## About this exercise
Quote exactly, and only, the lines from the one containing "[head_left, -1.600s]" through the end of the material below. Skip pictures.

## Provided data
━━━━━━━━━━━━━━━━━━━━━━━━━━━━━━

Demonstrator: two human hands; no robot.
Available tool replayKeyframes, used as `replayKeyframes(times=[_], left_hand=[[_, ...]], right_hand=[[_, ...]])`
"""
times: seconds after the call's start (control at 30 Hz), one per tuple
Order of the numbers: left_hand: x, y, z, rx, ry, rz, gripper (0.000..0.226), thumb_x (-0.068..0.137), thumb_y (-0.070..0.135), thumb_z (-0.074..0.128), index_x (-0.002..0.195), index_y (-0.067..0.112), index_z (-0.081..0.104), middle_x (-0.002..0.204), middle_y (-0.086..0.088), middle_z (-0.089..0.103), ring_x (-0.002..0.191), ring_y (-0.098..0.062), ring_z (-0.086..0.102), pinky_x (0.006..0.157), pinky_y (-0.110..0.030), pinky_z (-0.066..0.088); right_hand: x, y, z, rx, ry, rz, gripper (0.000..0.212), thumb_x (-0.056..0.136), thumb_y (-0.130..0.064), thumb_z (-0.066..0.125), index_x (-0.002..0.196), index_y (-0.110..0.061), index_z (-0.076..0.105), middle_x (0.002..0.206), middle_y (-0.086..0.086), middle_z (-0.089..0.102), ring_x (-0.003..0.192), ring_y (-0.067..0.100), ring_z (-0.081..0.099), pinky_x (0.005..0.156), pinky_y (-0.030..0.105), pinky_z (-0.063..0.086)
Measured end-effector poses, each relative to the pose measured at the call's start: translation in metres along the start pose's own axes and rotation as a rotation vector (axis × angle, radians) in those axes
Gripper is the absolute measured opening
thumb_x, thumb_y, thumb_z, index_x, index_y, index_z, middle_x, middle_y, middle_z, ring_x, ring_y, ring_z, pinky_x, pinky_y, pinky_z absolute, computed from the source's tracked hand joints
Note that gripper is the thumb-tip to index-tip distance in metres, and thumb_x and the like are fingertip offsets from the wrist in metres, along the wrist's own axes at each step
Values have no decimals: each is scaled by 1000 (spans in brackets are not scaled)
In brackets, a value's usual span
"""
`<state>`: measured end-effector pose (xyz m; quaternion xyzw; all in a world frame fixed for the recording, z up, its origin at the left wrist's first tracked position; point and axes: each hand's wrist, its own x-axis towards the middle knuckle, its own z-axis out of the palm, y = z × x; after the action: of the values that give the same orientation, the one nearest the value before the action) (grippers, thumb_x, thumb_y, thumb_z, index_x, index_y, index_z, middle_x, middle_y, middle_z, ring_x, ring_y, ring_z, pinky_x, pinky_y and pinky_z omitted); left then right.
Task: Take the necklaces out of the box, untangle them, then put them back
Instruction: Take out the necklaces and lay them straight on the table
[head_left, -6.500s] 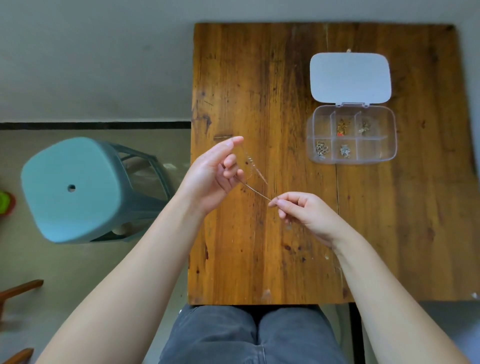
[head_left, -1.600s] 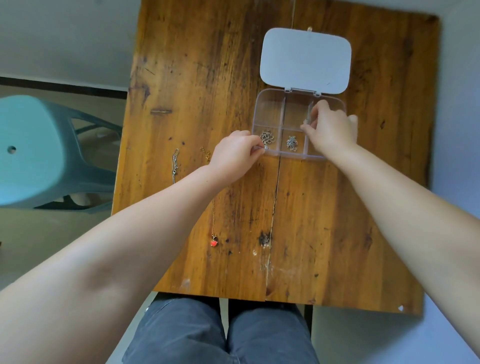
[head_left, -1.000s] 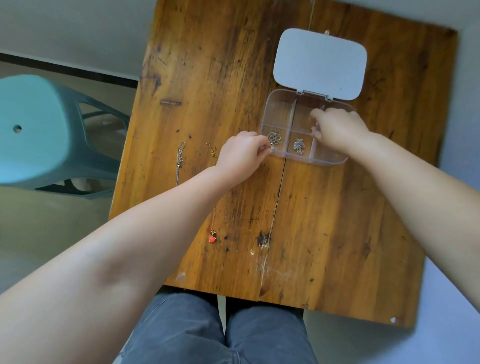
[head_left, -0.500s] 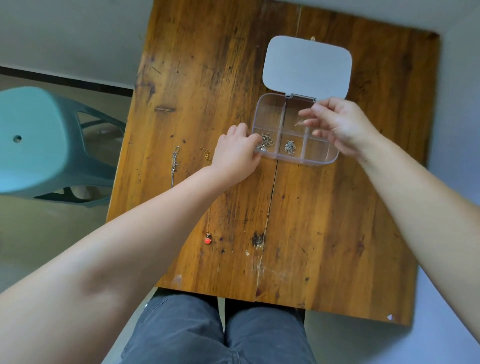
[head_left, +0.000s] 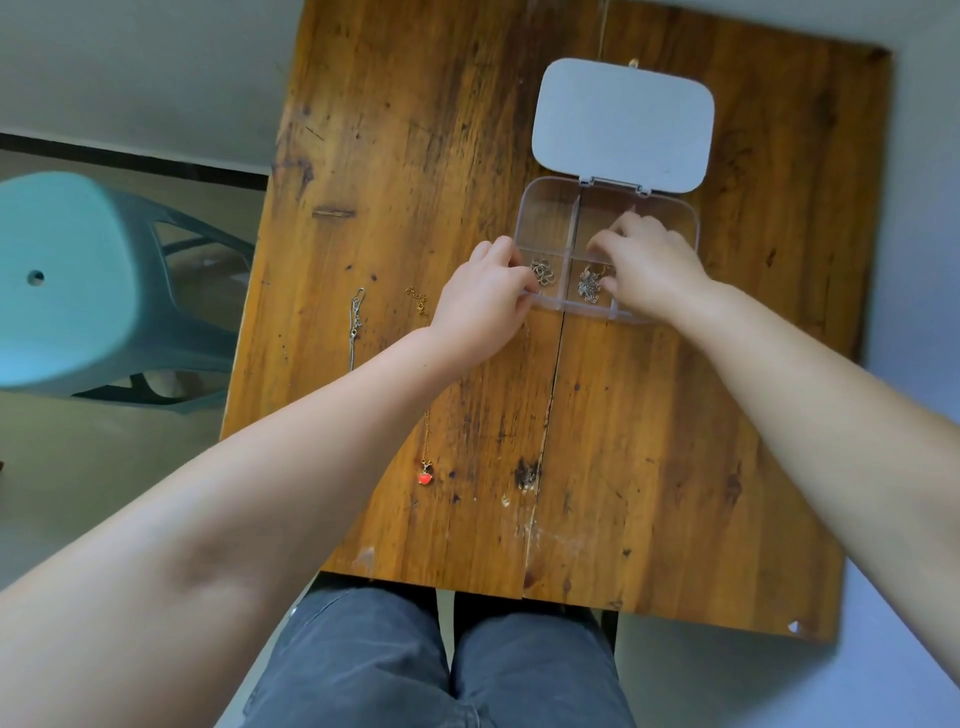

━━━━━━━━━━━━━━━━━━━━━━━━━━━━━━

## Result
[head_left, -1.600s] 
[head_left, -1.000s] 
[head_left, -0.500s] 
[head_left, +0.000s] 

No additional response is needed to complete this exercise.